*TASK INPUTS*:
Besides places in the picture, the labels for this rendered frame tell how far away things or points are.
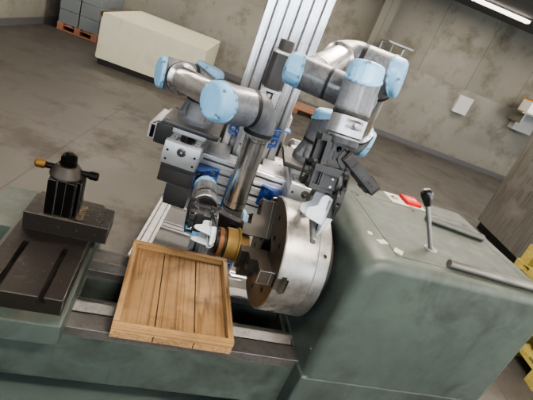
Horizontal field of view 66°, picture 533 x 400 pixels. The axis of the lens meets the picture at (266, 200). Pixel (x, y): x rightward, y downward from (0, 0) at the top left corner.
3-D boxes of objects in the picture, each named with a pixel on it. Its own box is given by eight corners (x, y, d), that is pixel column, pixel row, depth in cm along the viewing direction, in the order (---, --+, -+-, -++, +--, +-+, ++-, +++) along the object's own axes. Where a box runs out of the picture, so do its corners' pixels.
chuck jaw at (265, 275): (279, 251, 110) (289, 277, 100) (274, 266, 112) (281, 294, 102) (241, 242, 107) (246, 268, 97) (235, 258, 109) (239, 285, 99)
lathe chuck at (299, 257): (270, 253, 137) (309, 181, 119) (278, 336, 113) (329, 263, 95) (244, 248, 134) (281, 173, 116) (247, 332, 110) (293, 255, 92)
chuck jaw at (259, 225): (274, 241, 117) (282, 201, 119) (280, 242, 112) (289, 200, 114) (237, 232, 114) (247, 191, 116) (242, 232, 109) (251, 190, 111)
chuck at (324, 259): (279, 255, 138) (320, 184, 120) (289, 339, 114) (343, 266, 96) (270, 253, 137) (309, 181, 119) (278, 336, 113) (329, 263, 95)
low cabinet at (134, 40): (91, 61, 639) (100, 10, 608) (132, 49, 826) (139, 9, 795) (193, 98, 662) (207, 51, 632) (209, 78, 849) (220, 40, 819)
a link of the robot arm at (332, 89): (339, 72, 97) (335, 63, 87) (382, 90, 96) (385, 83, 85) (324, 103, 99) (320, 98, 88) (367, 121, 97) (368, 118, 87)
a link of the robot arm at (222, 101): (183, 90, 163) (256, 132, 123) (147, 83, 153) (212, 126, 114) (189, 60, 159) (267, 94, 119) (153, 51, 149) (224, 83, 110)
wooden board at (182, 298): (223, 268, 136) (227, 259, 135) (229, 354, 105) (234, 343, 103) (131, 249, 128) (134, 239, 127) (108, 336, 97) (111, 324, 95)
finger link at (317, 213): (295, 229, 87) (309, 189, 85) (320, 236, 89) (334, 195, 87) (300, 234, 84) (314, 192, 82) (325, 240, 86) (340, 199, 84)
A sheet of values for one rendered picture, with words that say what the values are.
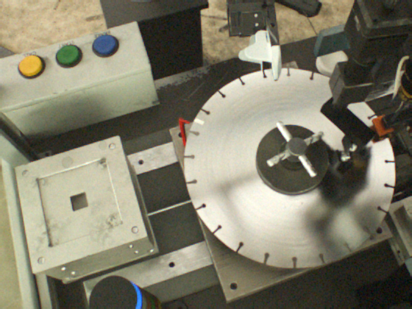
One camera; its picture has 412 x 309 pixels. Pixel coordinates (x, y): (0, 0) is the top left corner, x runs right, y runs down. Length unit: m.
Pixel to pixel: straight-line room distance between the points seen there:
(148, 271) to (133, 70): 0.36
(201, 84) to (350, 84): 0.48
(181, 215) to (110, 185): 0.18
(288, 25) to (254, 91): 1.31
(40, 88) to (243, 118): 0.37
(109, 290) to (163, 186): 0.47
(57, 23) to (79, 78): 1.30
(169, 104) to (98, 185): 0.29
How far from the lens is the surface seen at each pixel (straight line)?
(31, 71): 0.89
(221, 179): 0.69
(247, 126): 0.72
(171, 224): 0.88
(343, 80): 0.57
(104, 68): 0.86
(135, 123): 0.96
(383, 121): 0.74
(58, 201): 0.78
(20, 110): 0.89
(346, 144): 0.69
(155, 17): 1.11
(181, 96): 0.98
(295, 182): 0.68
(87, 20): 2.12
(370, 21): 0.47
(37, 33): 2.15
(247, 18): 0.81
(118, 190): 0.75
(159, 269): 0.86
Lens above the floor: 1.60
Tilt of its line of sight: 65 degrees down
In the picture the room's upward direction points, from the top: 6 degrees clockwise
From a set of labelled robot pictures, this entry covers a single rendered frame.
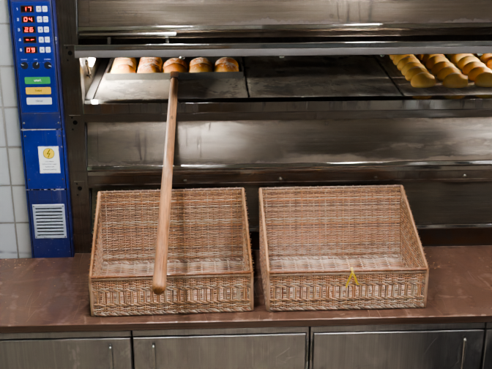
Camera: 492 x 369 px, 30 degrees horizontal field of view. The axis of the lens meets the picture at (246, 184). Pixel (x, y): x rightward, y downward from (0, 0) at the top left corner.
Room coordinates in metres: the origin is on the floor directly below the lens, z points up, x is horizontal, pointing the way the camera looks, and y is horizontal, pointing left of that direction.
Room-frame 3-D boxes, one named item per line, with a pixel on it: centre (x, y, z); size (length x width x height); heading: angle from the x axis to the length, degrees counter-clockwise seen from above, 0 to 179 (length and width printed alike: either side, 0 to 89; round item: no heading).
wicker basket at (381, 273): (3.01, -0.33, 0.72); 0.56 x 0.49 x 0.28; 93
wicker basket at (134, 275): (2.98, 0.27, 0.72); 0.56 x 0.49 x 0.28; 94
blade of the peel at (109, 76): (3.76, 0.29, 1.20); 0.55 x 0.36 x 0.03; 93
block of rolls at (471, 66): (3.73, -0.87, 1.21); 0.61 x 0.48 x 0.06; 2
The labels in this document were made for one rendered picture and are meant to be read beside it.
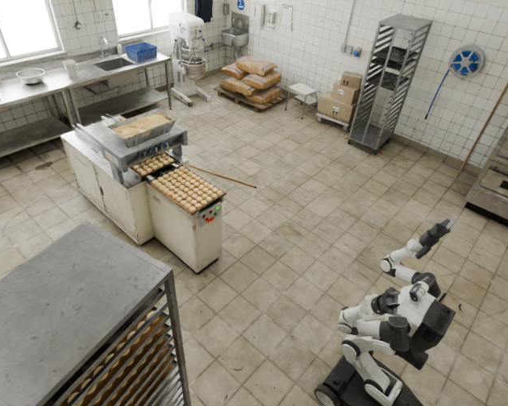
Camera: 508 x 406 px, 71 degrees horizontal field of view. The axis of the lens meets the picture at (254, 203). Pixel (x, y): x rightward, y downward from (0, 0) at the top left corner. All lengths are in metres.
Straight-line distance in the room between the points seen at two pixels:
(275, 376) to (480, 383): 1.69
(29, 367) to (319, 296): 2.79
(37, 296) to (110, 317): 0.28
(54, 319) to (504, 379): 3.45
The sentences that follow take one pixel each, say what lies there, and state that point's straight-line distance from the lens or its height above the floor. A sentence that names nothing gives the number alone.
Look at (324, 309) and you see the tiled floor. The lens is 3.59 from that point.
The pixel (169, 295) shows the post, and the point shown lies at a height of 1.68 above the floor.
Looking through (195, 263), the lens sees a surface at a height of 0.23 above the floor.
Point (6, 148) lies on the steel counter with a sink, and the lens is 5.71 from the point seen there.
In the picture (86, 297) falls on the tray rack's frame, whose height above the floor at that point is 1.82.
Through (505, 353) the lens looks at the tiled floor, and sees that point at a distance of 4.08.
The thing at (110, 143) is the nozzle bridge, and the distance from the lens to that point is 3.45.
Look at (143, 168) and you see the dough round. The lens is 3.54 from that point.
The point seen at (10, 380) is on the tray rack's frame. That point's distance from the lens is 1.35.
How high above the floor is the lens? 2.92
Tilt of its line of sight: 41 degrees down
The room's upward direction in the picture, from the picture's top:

*EXERCISE*: The output is to be the material in full and unaltered, with pictures omitted.

*TASK SOLUTION*:
Besides places in the picture, the labels for this rendered frame tell how far away things or points are.
Horizontal field of view 66°, picture 533 x 400 pixels. The axis of the lens meets the picture at (266, 200). Pixel (x, y): x rightward, y downward from (0, 0) at the top left corner.
3-D boxes of objects in the picture, each named with a pixel on it. Its own box is given by eight corners (x, y, d), that is pixel column, pixel row, depth in cm along the viewing direction, in the order (---, --+, -+-, -++, +--, +-+, ++-, +++) along the object's own axes. Where a box runs out of the picture, so do its corners' pixels.
chuck jaw at (265, 275): (279, 251, 110) (289, 277, 100) (274, 266, 112) (281, 294, 102) (241, 242, 107) (246, 268, 97) (235, 258, 109) (239, 285, 99)
lathe chuck at (299, 257): (270, 253, 137) (309, 181, 119) (278, 336, 113) (329, 263, 95) (244, 248, 134) (281, 173, 116) (247, 332, 110) (293, 255, 92)
chuck jaw at (259, 225): (274, 241, 117) (282, 201, 119) (280, 242, 112) (289, 200, 114) (237, 232, 114) (247, 191, 116) (242, 232, 109) (251, 190, 111)
chuck at (324, 259): (279, 255, 138) (320, 184, 120) (289, 339, 114) (343, 266, 96) (270, 253, 137) (309, 181, 119) (278, 336, 113) (329, 263, 95)
low cabinet at (134, 40): (91, 61, 639) (100, 10, 608) (132, 49, 826) (139, 9, 795) (193, 98, 662) (207, 51, 632) (209, 78, 849) (220, 40, 819)
a link of the robot arm at (332, 89): (339, 72, 97) (335, 63, 87) (382, 90, 96) (385, 83, 85) (324, 103, 99) (320, 98, 88) (367, 121, 97) (368, 118, 87)
a link of the robot arm at (222, 101): (183, 90, 163) (256, 132, 123) (147, 83, 153) (212, 126, 114) (189, 60, 159) (267, 94, 119) (153, 51, 149) (224, 83, 110)
wooden board at (182, 298): (223, 268, 136) (227, 259, 135) (229, 354, 105) (234, 343, 103) (131, 249, 128) (134, 239, 127) (108, 336, 97) (111, 324, 95)
finger link at (317, 213): (295, 229, 87) (309, 189, 85) (320, 236, 89) (334, 195, 87) (300, 234, 84) (314, 192, 82) (325, 240, 86) (340, 199, 84)
A sheet of values for one rendered picture, with words that say what the values are.
One camera; its picture has 412 x 309 pixels. Pixel coordinates (x, y): (0, 0) is the top left corner, x runs right, y runs down. Length unit: m.
Pixel to pixel: straight-line room distance between the points seen there:
(148, 271) to (133, 70): 0.36
(201, 84) to (350, 84): 0.48
(181, 215) to (110, 185): 0.18
(288, 25) to (254, 91): 1.31
(40, 88) to (243, 118): 0.37
(109, 290) to (163, 186): 0.47
(57, 23) to (79, 78): 1.30
(169, 104) to (98, 185): 0.29
How far from the lens is the surface seen at each pixel (straight line)?
(31, 71): 0.89
(221, 179): 0.69
(247, 126): 0.72
(171, 224): 0.88
(343, 80): 0.57
(104, 68): 0.86
(135, 123): 0.96
(383, 121): 0.74
(58, 201): 0.78
(20, 110): 0.89
(346, 144): 0.69
(155, 17): 1.11
(181, 96): 0.98
(295, 182): 0.68
(87, 20): 2.12
(370, 21): 0.47
(37, 33): 2.15
(247, 18): 0.81
(118, 190): 0.75
(159, 269): 0.86
Lens above the floor: 1.60
Tilt of its line of sight: 65 degrees down
In the picture the room's upward direction points, from the top: 6 degrees clockwise
From a set of labelled robot pictures, this entry covers a single rendered frame.
Camera: 492 x 369 px, 30 degrees horizontal field of view. The axis of the lens meets the picture at (246, 184). Pixel (x, y): x rightward, y downward from (0, 0) at the top left corner.
Room coordinates in metres: the origin is on the floor directly below the lens, z points up, x is horizontal, pointing the way the camera looks, and y is horizontal, pointing left of that direction.
Room-frame 3-D boxes, one named item per line, with a pixel on it: centre (x, y, z); size (length x width x height); heading: angle from the x axis to the length, degrees counter-clockwise seen from above, 0 to 179 (length and width printed alike: either side, 0 to 89; round item: no heading).
wicker basket at (381, 273): (3.01, -0.33, 0.72); 0.56 x 0.49 x 0.28; 93
wicker basket at (134, 275): (2.98, 0.27, 0.72); 0.56 x 0.49 x 0.28; 94
blade of the peel at (109, 76): (3.76, 0.29, 1.20); 0.55 x 0.36 x 0.03; 93
block of rolls at (471, 66): (3.73, -0.87, 1.21); 0.61 x 0.48 x 0.06; 2
The labels in this document were made for one rendered picture and are meant to be read beside it.
Camera: 508 x 406 px, 71 degrees horizontal field of view. The axis of the lens meets the picture at (254, 203). Pixel (x, y): x rightward, y downward from (0, 0) at the top left corner. All lengths are in metres.
Straight-line distance in the room between the points seen at two pixels:
(275, 376) to (480, 383): 1.69
(29, 367) to (319, 296): 2.79
(37, 296) to (110, 317): 0.28
(54, 319) to (504, 379): 3.45
The sentences that follow take one pixel each, say what lies there, and state that point's straight-line distance from the lens or its height above the floor. A sentence that names nothing gives the number alone.
Look at (324, 309) and you see the tiled floor. The lens is 3.59 from that point.
The pixel (169, 295) shows the post, and the point shown lies at a height of 1.68 above the floor.
Looking through (195, 263), the lens sees a surface at a height of 0.23 above the floor.
Point (6, 148) lies on the steel counter with a sink, and the lens is 5.71 from the point seen there.
In the picture (86, 297) falls on the tray rack's frame, whose height above the floor at that point is 1.82.
Through (505, 353) the lens looks at the tiled floor, and sees that point at a distance of 4.08.
The thing at (110, 143) is the nozzle bridge, and the distance from the lens to that point is 3.45.
Look at (143, 168) and you see the dough round. The lens is 3.54 from that point.
The point seen at (10, 380) is on the tray rack's frame. That point's distance from the lens is 1.35.
How high above the floor is the lens? 2.92
Tilt of its line of sight: 41 degrees down
The room's upward direction in the picture, from the picture's top:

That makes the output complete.